Hey guys—I am still processing my incredible gratitude towards you all. Reading the comments on my last post literally brings me to tears. I am so unbelievably overwhelmed by your compassion and insightfulness and general amazingness. I think my blog readers must be some of the most wonderful people in the world.
In case you hadn't picked up on this, I've been more than a little down lately. I cry every day. I have a hard time sleeping. I'm not eating super well.

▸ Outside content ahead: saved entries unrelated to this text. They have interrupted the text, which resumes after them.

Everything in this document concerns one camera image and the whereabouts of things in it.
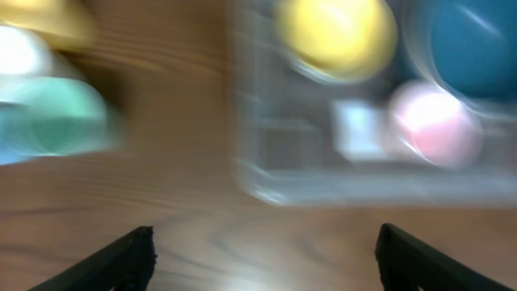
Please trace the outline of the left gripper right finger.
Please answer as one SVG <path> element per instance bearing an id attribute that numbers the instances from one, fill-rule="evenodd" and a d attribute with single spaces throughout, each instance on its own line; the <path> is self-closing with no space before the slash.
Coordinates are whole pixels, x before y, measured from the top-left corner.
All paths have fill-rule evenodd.
<path id="1" fill-rule="evenodd" d="M 391 223 L 380 228 L 375 256 L 385 291 L 511 291 Z"/>

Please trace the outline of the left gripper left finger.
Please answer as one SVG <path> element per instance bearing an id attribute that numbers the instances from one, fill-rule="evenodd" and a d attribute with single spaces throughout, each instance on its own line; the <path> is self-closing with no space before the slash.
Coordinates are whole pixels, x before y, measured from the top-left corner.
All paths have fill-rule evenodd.
<path id="1" fill-rule="evenodd" d="M 146 291 L 156 263 L 153 227 L 140 226 L 30 291 Z"/>

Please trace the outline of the pink cup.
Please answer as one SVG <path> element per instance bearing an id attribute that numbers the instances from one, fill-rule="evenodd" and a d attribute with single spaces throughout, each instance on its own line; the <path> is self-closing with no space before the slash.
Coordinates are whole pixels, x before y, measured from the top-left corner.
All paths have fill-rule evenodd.
<path id="1" fill-rule="evenodd" d="M 468 106 L 432 82 L 398 86 L 387 107 L 390 133 L 408 160 L 434 167 L 459 168 L 481 153 L 484 133 Z"/>

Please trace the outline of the green cup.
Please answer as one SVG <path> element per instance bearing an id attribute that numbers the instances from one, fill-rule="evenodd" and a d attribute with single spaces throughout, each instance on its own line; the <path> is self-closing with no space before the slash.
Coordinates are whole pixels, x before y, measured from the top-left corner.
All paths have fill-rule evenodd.
<path id="1" fill-rule="evenodd" d="M 28 157 L 70 156 L 112 147 L 119 134 L 96 89 L 72 78 L 38 77 L 1 89 L 1 138 Z"/>

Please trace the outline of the yellow bowl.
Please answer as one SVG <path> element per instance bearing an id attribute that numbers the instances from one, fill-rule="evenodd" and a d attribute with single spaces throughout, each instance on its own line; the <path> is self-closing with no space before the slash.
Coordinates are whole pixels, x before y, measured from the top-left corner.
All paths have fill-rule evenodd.
<path id="1" fill-rule="evenodd" d="M 313 79 L 363 82 L 393 59 L 397 23 L 384 0 L 284 0 L 274 8 L 283 53 Z"/>

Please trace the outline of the cream cup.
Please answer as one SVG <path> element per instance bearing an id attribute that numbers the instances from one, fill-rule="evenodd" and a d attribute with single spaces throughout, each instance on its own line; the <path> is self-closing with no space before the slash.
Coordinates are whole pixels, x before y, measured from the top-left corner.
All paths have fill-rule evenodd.
<path id="1" fill-rule="evenodd" d="M 2 25 L 1 82 L 40 76 L 84 79 L 78 69 L 36 34 Z"/>

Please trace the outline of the yellow cup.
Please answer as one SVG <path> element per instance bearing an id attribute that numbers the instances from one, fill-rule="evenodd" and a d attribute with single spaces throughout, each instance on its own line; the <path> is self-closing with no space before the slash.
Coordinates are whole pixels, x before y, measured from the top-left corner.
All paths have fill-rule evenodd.
<path id="1" fill-rule="evenodd" d="M 61 51 L 81 51 L 95 41 L 92 14 L 78 0 L 1 0 L 1 24 L 34 32 Z"/>

I spend a lot of time thinking seriously about what it would mean for me to be in this physical condition forever.
But, somehow, life goes on. It's funny like that, you know? I attend (mostly) all my classes, even if I cry on the walk there. I talk with the people around me. I go to all my meetings. A draft of the second chapter of my thesis is on target to be submitted on Monday. In a meeting with my four-year advisor, we discovered that I've pretty much caught up after taking a semester off two years ago. As long as I jam-pack my spring schedule, I'll be graduating with the rest of my class in May.

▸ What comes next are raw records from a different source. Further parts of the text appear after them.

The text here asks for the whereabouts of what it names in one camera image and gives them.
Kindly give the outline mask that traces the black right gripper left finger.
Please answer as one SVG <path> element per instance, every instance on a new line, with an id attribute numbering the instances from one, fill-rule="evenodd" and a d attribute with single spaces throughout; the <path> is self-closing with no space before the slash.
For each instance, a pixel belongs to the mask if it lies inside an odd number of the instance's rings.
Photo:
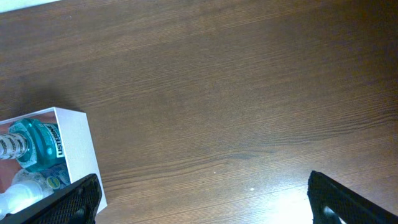
<path id="1" fill-rule="evenodd" d="M 97 175 L 88 174 L 19 212 L 6 215 L 1 223 L 95 224 L 101 199 L 102 191 Z"/>

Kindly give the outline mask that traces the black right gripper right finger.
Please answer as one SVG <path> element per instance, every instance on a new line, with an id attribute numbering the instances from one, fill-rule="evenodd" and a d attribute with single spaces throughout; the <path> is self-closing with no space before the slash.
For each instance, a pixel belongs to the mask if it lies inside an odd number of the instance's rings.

My roommate says it scares her how normal I can be. She knows what's going on, for the most part - I've broken down in front of her more than once, and end up spilling more and more each time. But 99% of the time, even with her, I act just fine.
It's nothing new, nothing you guys haven't heard me talk about before. It just feels like everything has been building up all year and is now finally tearing me down - and it feels like it's for real this time. I don't see myself getting back up from this. I suppose I will, somehow, but I don't see it yet. I don't feel capable of coping with everything that has gotten dumped on my plate. I try picturing myself in five years, or ten, or twenty, and still having the same issues with my eyes, with the pain, with medications - and of course, the eating disorder - and it just doesn't seem possible, or worth it. I can't see a life for myself like this.
I love you guys a lot, and hope you all know how much your support means to me. Sorry to be so inarticulate about everything; I just don't know how to put it all into words. More soon.